When Kochelani Saili and Lute M’kala entered university, their childhood passions — bugs and television, respectively — guided their academic choices. Today, Kochelani, an entomologist, and Lute, a public relations specialist, are fierce advocates helping to lead the health equity movement in their native Zambia. They are part of a new breed of emerging global health leaders who specialize in “implementation science.”
As Devex’s Catherine Cheney reported recently, “implementation science” is on track to become the newest buzzword in global health. The term arises from a growing understanding that breakthroughs in medicine and technology are not enough to eradicate health inequities, nor is enthusiasm for the last mile alone. While amazing new innovations abound, people around the world — from Flint to Freetown — continue to suffer and die needlessly from preventable and treatable diseases.
Closing this gap, or prevailing through the arduous and “unsexy middle,” as PATH’s Steve Davis has called it, is the express goal of implementation science. Yet it is no easy task, requiring a certain kind of scientist to get the job done. Just as chemists and physicists undergo highly specialized training to develop lifesaving drug formulas or make planes fly, implementation scientists too must be highly trained to build health systems that deliver for all, and for good.
Global health professionals are making the case for implementation science and systems innovation to get products and services to the people they are meant to serve.
First, implementation scientists must be resilient, because the road between innovation and eradication is long, and oftentimes lonely. The muscle of resilience is built up over time through the cycle of risk-taking and receiving support: Driving forward through waves of dashing failure and wild success. Implementation scientists have to know how to lean into discomfort, reflect on personal vulnerability, practice self care and develop empathy for others.
At the same time, implementation scientists must be adept at embracing failure as an opportunity to learn. This is how they develop the grit and tenacity to tackle some of the hardest challenges in global health such as ensuring blood donations reach rural communities in Nigeria and rebuilding health systems in post-Ebola Liberia.

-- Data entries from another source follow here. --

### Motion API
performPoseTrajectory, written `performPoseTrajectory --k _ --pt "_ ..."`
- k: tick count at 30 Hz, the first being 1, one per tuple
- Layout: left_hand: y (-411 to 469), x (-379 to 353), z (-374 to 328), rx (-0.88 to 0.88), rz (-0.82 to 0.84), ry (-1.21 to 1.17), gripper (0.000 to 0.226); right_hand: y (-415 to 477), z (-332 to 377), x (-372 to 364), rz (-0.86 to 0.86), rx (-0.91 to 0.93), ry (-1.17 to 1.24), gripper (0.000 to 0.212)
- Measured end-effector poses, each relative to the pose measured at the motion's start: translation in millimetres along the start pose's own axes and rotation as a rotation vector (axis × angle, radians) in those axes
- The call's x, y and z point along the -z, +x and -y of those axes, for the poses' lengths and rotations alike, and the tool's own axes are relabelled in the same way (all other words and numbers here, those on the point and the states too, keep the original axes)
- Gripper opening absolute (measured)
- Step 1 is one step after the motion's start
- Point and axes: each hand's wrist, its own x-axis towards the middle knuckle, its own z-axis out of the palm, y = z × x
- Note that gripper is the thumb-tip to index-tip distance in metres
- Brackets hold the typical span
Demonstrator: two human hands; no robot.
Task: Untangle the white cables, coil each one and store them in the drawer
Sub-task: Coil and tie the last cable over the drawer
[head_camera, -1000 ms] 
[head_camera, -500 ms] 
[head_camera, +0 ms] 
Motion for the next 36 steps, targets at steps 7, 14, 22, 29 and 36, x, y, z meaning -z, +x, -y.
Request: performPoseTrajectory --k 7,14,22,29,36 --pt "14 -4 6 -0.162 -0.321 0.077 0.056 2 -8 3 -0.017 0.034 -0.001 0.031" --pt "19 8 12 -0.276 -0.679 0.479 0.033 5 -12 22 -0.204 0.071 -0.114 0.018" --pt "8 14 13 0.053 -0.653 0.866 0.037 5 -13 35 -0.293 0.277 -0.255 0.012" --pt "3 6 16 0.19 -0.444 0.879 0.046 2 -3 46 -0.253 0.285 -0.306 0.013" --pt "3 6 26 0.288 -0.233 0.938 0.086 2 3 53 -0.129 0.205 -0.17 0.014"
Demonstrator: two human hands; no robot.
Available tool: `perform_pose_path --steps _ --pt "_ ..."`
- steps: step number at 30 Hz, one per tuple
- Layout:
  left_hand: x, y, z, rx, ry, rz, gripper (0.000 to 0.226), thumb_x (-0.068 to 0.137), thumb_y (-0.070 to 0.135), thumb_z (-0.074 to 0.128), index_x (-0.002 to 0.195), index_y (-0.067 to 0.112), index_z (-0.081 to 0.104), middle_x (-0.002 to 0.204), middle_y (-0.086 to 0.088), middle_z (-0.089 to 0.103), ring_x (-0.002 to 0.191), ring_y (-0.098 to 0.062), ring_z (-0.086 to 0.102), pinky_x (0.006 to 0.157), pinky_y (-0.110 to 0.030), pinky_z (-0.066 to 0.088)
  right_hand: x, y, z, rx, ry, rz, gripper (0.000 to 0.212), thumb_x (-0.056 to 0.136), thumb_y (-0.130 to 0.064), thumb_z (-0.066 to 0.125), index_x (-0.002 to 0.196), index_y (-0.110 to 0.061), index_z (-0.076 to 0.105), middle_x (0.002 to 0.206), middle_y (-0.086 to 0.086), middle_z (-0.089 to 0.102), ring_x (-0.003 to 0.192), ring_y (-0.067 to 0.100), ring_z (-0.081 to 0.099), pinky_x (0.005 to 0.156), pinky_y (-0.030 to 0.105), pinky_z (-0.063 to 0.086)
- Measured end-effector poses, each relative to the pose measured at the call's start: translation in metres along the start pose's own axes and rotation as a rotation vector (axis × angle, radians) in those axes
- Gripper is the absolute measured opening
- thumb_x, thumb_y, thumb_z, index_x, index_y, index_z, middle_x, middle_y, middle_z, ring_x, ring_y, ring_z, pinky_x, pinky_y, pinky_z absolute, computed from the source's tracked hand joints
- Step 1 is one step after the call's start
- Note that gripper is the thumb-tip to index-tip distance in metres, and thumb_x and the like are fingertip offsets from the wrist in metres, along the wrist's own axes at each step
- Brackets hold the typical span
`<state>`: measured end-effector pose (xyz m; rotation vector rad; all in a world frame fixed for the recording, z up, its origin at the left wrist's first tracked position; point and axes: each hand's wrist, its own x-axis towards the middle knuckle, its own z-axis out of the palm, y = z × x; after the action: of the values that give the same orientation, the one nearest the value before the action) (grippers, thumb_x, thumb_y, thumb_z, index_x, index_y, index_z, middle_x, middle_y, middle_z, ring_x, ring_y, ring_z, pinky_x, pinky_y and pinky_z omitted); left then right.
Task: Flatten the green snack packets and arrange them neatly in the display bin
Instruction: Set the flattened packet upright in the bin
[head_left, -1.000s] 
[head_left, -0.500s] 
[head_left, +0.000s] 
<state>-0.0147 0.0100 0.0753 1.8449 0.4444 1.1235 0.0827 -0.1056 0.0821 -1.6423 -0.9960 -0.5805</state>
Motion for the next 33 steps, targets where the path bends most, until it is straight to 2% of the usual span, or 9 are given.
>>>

Second, implementation scientists must learn to deeply value and in fact prioritize collaboration. The gravitational pull of our comfort zones is strong, but staying in your lane is not a trait that serves implementation scientists working to transform health systems. Insect experts such as Kochelani and media gurus such as Lute have to collaborate with supply chain managers, finance whizzes, data analysts and policy wonks. Advocates for health equity in the United States have to learn from and engage with Rwandan health leaders, and vice versa.
As a recent flagship report on participatory leadership underscored, there is unique power for multifarious leadership networks to break silos and solve wicked problems in global health. These types of networks can only thrive when collaboration is intentionally cultivated at every level — across sectors, borders, and boundaries of all kinds.
Finally, implementation scientists must be design thinkers. In the phase after innovation — and after that, and so on — we need … innovation. Design thinking requires scrappiness and constant iteration. It’s going back to the drawing board again and again, when nothing seems to be working, sustained by that resilience you’ve worked so hard to cultivate.
Implementation scientists must be highly trained to build health systems that deliver for all, and for good.—
Implementation scientists are masters of improvisation and creativity by necessity — the complexity of the challenges and the depth of the resource constraints they face demand nothing less. Whether designing patient-centric clinics, building efficient supply chain systems, or creating information technology solutions to reach remote locales, implementation scientists know that the key to solving problems is thinking outside of the box at every level.
As Dr. Agnes Binagwaho said, “innovation is a new way of doing business.” In applying in-depth entomological expertise to combat malaria in Zambia — at PATH’s country office, in fact — Kochelani Saili is doing just that. So is Lute M’Kala, wielding media savvy to promote the “ultimate brand: Health as a human right,” as she said at Skoll World Forum last month.
If we want to change health outcomes, we have to train more implementation scientists like them — leaders with the resilience, collaborative spirit and design thinking skills required to do the hard work of building health systems that deliver resources, tools and medicines to those who need them the most.